In una commedia stramba l’avanguardia che verrà
Adiciotto anni, nel 1985, Alfred Jarry aveva in mano la prima versione del suo capolavoro, Ubu Re: alla fine dell’anno successivo andò in scena al Théatre dell’Oeuvre la redazione definitiva. Fu uno scandalo, ma spettatori eminenti, da Stéphane Mallarmé a William Butler Yeats, ne furono subito colpiti. Il critico Henri Bauër scrisse: «Da questa enorme figura di Ubu stranamente suggestiva, soffia il vento della distruzione, l’ispirazione della gioventù contemporanea che abbatte i tradizionali rispetti e i secolari pregiudizi». Rispetti e pregiudizi non solo di contenuto ma di forma: sia nello stile che nella struttura. Ubu Re è il primo capitolo di ciò che divenne avanguardia. È il termine, avanguardia, ciò che mi tormentava vedendo l’edizione ora proposta da Armando Pugliese. Lo stesso Pugliese lo aveva già messo in scena nel 1995. Sottolineo questa data perché non ricordo edizioni di rilievo dopo di allora.
Nel XX secolo Ubu Re era un testo canonico. Da una parte Brecht, dall’altra Jarry. Da una parte una tradizione tutta speciale e dall’altra l’avanguardia. Ma adesso che né Brecht né l’avanguardia hanno più luogo?
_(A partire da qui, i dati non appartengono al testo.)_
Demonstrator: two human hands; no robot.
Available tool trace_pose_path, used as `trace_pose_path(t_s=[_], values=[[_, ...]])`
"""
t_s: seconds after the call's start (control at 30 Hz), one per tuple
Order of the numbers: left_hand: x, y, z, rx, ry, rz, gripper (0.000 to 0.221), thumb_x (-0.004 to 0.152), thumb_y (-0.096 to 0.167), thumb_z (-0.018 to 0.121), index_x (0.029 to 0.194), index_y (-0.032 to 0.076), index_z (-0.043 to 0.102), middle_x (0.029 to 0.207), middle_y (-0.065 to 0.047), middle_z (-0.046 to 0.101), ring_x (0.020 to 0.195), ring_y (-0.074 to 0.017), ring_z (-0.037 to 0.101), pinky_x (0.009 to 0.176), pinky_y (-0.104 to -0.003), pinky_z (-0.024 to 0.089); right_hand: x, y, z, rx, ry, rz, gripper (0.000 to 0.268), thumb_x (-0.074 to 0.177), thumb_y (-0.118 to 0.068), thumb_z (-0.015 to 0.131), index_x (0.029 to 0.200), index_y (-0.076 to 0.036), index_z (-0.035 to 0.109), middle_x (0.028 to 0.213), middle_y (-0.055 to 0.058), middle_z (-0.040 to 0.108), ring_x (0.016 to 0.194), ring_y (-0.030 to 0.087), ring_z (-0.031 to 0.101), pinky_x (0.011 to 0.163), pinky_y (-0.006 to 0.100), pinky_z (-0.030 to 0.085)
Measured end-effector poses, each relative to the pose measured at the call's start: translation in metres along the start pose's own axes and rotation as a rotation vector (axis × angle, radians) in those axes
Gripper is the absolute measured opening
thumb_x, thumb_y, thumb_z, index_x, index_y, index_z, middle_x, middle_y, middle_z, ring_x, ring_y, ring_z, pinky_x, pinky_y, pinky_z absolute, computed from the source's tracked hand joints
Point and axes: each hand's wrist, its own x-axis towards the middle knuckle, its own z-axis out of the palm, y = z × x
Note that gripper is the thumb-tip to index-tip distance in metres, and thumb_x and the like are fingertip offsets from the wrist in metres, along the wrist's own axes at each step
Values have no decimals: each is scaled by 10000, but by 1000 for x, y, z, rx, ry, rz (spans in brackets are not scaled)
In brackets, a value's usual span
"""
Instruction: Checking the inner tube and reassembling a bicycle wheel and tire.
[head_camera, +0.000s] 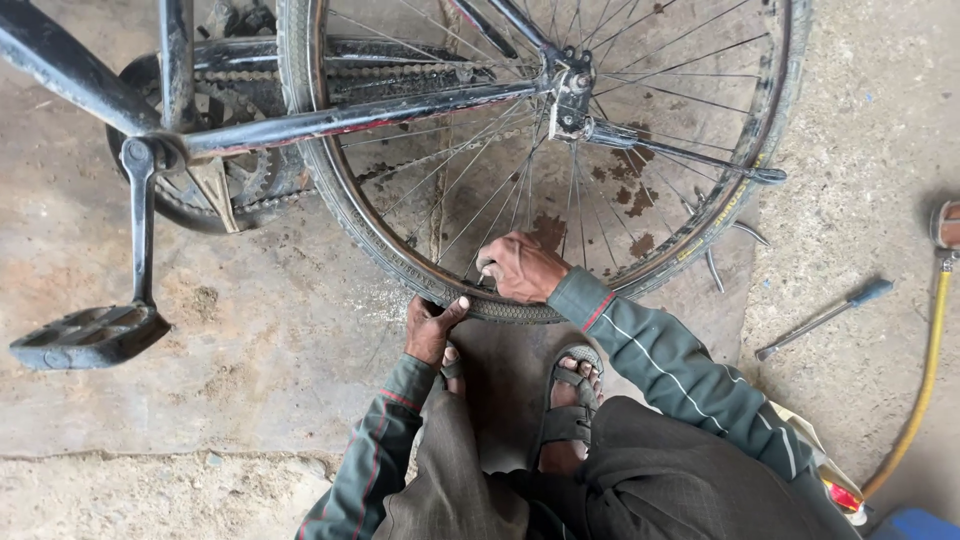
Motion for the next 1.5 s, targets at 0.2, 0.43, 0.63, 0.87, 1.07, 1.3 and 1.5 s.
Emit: trace_pose_path(t_s=[0.2,0.43,0.63,0.87,1.07,1.3,1.5], values=[[-21,30,11,313,244,72,723,772,296,871,1284,-62,508,1108,-204,672,966,-275,685,840,-407,580,-38,-19,-28,785,529,195,136,956,-5,591,987,13,723,951,133,738,766,193,685,669,329,584],[-16,15,9,306,249,224,766,836,283,879,1326,-87,422,1122,-235,650,977,-272,674,822,-381,568,-83,-40,-28,1669,487,525,203,970,-18,533,1103,52,668,1003,157,725,827,202,716,733,273,586],[-19,24,15,264,183,83,566,815,260,866,1165,-32,532,858,-171,733,740,-204,732,688,-326,601,-85,-27,7,1766,340,362,158,1105,-66,591,1159,66,659,872,79,636,673,150,598,570,272,490],[-21,27,16,198,148,103,563,793,269,862,1145,-11,523,901,-126,712,739,-189,725,670,-322,607,-74,-59,-23,1769,261,506,302,990,-100,551,1221,50,674,915,106,719,726,167,651,580,279,523],[-19,21,13,243,154,73,523,818,277,867,1108,-22,550,870,-135,724,745,-189,732,677,-316,609,-62,-50,-23,1257,311,381,195,941,16,618,1120,48,688,1030,171,758,768,182,697,564,307,568],[-19,23,15,218,139,92,552,796,285,873,1136,-13,555,869,-119,721,735,-181,712,671,-316,598,-21,-36,-29,9,133,46,171,906,0,630,1033,-1,745,986,175,746,826,264,710,761,389,594],[-24,35,17,183,117,89,575,796,282,863,1174,-8,541,931,-118,711,764,-178,706,691,-333,606,4,-15,-20,111,-177,157,219,823,-5,661,1010,-33,772,945,162,767,866,263,744,842,398,595]])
Che cosa significa mettere in scena Ubu Re ? Il problema si presentava già nel 1995, ma in quell’anno i grandi attori presenti nello spettacolo di Pugliese al problema facevano velo.
Ora gli interpreti, tutti bravi (a cominciare dai due protagonisti, Giacomo Rasetti e Claudia Muzi, e i ragazzi poi, i poco più che adolescenti che gli fanno coro), rendono il problema una contraddizione. Nel nostro tempo, la parola stessa, avanguardia, sembra aver perso il suo senso, il suo senso non è altro che storico, nessuno mette in scena Ubu Re. Ma è pur sempre una commedia. Ubu diventa re di Polonia, eliminando il vecchio re Venceslao e la sua famiglia. A Venceslao non sopravvive che il figlio Bugrelao, che nel momento in cui Ubu si avvicina alla Russia, con l’aiuto dello zar riconquista il trono che è suo. Padre e Madre Ubu e i loro fedeli (o schiavi) si imbarcano alla volta di Parigi. Il punto è come i personaggi parlano, come si muovono, come si presentano al pubblico — con quali e quante novità di linguaggio e di comportamento (che solo in Rabelais hanno una tradizione) si presentano in scena. Agiscono alla velocità del fulmine. I cambi di prospettiva sono innumerevoli, stupefacenti le parole mai prima udite. È il terreno di coltura dell’avanguardia che verrà. D’altra parte, il testo è quello, Pugliese gli si mantiene fedele: proprio come fosse una normale commedia un po’ stramba. Nel 1995 e nel 2022 Ubu Re tale ci appare: nello spettacolo leggiamo la fondamentale irrisione di ogni potere costituito. La critica di Jarry non ha perso nulla del suo contropotere, e la reazione dello spettatore contemporaneo è di meraviglia per l’estro dei costumi (di Silvia Polidori), per le scene (di Alessandro Chiti) e per la fantasia del regista Pugliese, immutata dai suoi primi capolavori, Le città del mondo o Masaniello.